You can sell a put option with a €25 strike price, expiring on 20 June 2025.

  • You receive a payment: for example, CHF 43 (around €44) up front for selling this option.
  • You set aside €2,500 in your account (enough to buy 100 shares at €25 each).
  • If the price never drops to €25, you keep the €44 as extra income.
2025-05-26-01-UBS-SellToOpenPut25
Trading platform screenshot: selling a €25 ubs put option, showing premium and required cash. © Saxo

How could this play out?

At option expiryUBS priceWhat happensResult

Stays above €25

e.g. €26.10

You keep the €44 premium, no shares bought.

€44 profit (1.76% yield on €2,500)*

Below €25 (assigned)

e.g. €24.50

You must buy 100 shares at €25 each.

Shares cost €25 minus €0.44 = €24.56 ea.

Drops much lower

e.g. €22.00

You buy at €25, but stock is worth €22. Loss on paper.

Paper loss offset by €44 premium.

*Approximate yield, before fees or taxes.

  • If UBS stays above €25:
    You simply pocket the €44. This is like earning a bit of interest on cash that was “waiting to invest.”
  • If UBS dips below €25:
    You buy at €25, but because you received €0.44 per share in premium, your effective cost is €24.56 per share. This is cheaper than today’s price.
  • If UBS falls much further:
    You still buy at €25. Like any stock purchase, you have a loss if the price drops, but you got paid €44 to take the risk.

What are the risks?

  • You might have to buy shares even if the price keeps dropping:
    The worst-case is the same as buying the stock outright at your agreed price, minus the premium.
  • Your cash is locked up:
    Your €2,500 is reserved until the option expires. You can’t use it for other investments in the meantime.

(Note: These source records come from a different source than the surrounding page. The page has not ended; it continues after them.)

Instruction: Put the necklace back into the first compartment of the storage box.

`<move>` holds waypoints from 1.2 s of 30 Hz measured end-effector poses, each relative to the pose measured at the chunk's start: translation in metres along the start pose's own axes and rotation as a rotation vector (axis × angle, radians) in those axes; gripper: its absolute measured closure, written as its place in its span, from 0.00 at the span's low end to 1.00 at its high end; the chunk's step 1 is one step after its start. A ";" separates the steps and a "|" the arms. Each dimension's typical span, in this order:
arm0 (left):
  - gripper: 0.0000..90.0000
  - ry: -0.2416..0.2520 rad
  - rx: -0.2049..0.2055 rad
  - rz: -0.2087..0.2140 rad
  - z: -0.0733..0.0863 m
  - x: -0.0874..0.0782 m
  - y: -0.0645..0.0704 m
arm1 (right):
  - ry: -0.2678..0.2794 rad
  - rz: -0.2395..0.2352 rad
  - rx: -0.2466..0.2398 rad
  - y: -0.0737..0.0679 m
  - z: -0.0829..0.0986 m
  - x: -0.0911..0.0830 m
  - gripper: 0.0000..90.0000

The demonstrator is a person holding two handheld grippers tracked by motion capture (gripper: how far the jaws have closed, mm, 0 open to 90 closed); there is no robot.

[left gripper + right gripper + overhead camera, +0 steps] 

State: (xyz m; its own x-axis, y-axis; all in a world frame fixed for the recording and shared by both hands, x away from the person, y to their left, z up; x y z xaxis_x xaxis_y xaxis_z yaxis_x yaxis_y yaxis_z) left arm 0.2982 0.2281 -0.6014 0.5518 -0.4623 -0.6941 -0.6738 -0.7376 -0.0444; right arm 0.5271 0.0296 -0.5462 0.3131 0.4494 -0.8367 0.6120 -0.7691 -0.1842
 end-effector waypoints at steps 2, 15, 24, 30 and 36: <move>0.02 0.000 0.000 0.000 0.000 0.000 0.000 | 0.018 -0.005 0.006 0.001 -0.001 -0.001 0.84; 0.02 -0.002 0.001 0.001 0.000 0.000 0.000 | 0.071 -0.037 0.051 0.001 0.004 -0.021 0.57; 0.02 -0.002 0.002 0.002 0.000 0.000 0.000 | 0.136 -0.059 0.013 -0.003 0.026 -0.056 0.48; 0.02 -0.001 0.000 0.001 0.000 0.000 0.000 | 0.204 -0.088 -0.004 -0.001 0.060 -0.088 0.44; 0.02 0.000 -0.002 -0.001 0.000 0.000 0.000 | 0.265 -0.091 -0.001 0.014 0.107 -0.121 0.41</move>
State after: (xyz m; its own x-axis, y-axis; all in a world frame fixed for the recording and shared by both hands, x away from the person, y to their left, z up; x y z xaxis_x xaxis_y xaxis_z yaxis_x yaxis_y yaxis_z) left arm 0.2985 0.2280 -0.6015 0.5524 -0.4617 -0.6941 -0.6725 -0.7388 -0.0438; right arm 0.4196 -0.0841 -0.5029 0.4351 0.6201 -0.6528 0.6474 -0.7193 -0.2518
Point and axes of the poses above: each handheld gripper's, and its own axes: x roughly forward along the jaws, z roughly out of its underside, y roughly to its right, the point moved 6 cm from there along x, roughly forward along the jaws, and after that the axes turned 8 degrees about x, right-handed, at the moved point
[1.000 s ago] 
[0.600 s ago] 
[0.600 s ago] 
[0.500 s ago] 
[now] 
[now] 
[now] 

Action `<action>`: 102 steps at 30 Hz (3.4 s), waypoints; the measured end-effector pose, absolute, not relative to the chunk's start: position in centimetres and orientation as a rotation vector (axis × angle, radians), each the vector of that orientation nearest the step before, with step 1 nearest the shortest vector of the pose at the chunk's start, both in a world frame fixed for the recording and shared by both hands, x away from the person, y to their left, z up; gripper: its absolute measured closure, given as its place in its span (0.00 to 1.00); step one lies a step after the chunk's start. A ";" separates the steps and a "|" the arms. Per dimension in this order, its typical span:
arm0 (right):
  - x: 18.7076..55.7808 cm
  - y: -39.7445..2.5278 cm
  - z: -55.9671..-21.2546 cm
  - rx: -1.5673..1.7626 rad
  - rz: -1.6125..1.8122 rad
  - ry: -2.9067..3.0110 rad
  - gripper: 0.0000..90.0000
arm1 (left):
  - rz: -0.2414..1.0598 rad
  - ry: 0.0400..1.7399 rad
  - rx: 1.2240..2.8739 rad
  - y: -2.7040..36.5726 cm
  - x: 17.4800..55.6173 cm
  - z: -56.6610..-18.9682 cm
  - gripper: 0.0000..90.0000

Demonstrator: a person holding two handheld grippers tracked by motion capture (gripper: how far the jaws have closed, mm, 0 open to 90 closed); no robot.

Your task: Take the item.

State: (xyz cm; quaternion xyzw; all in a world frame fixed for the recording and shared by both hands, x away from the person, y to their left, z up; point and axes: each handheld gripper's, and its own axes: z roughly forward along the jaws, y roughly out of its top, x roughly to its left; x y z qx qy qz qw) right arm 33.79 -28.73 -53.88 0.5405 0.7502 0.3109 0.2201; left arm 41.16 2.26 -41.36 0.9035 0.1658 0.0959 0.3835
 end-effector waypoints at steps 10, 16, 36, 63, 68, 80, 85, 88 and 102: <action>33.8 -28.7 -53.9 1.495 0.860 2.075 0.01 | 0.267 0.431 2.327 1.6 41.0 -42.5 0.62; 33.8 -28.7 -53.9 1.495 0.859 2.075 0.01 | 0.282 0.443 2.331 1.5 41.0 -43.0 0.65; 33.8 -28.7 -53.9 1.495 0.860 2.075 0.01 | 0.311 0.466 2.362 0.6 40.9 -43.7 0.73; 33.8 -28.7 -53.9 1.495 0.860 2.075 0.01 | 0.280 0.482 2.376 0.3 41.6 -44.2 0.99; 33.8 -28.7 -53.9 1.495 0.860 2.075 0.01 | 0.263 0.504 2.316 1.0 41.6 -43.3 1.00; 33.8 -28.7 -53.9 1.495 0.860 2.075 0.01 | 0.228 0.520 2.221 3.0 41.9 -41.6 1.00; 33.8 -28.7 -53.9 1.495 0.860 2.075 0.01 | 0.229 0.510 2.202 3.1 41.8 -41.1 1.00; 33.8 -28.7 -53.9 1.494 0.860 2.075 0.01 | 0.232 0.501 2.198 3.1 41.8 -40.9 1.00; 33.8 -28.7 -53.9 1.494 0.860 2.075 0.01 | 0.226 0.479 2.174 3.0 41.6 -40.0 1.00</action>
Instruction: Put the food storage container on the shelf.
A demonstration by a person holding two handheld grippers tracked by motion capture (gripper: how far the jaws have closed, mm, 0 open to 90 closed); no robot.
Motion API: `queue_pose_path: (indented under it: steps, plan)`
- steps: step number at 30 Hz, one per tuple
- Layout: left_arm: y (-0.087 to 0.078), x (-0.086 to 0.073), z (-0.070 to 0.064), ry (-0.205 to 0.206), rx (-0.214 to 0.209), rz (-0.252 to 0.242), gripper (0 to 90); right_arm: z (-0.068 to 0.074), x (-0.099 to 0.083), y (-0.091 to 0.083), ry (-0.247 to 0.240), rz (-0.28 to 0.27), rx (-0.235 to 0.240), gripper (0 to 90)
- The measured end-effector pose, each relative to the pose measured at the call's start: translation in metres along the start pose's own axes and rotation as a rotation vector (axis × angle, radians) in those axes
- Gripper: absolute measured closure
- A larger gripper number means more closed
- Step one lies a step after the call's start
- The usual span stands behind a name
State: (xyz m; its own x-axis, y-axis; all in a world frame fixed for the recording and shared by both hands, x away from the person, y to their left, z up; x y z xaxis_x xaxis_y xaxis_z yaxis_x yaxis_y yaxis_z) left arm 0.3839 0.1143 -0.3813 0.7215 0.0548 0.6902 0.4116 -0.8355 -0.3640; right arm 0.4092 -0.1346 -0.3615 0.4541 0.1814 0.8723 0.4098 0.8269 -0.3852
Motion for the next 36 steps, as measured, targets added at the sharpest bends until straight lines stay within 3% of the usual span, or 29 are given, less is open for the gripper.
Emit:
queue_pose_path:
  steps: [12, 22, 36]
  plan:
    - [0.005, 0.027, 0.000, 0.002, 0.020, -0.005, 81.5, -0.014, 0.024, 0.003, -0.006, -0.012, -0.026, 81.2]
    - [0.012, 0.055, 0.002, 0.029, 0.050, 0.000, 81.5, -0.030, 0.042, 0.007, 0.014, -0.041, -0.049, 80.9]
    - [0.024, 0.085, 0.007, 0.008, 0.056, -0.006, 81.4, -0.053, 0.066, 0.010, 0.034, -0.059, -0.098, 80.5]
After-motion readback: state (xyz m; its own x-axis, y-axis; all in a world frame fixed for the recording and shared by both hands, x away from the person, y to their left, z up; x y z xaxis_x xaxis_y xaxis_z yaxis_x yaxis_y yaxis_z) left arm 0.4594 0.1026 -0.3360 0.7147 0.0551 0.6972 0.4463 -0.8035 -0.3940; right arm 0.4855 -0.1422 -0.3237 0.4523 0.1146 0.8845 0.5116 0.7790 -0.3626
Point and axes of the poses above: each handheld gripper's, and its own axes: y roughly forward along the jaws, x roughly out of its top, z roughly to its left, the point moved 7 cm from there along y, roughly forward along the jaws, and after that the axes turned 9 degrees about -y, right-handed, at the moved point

Why might this appeal to a cautious, long-term investor?

  • You choose the price you’re willing to pay.
  • You get paid (the premium) for waiting.
  • The risk is clear: you might end up owning UBS at your chosen price, and only if the price drops.

Key definitions

  • Put option: A contract where you agree to buy shares at a set price if assigned. (You are the seller, so you must buy if the option is exercised.)
  • Strike price: The price you agree to buy the shares at.
  • Premium: The cash payment you receive for selling the option.
  • Assigned: If UBS drops below the strike price, you must buy the shares.
  • Expiry: The date this agreement ends.


Frequently asked questions (FAQ)

Q: Will I lose money if UBS falls hard?
A: Yes. Just like owning the stock, you will have a loss if the price falls well below your net purchase price (strike minus premium). But you do get paid up front to take the risk.

Q: Can I change my mind before expiry?
A: Yes, you can close (buy back) the put option before expiry, but the price you pay will depend on UBS’s share price at that time.

Q: Is there a minimum amount required?
A: Each put contract covers 100 shares, so make sure you have enough cash for the full amount.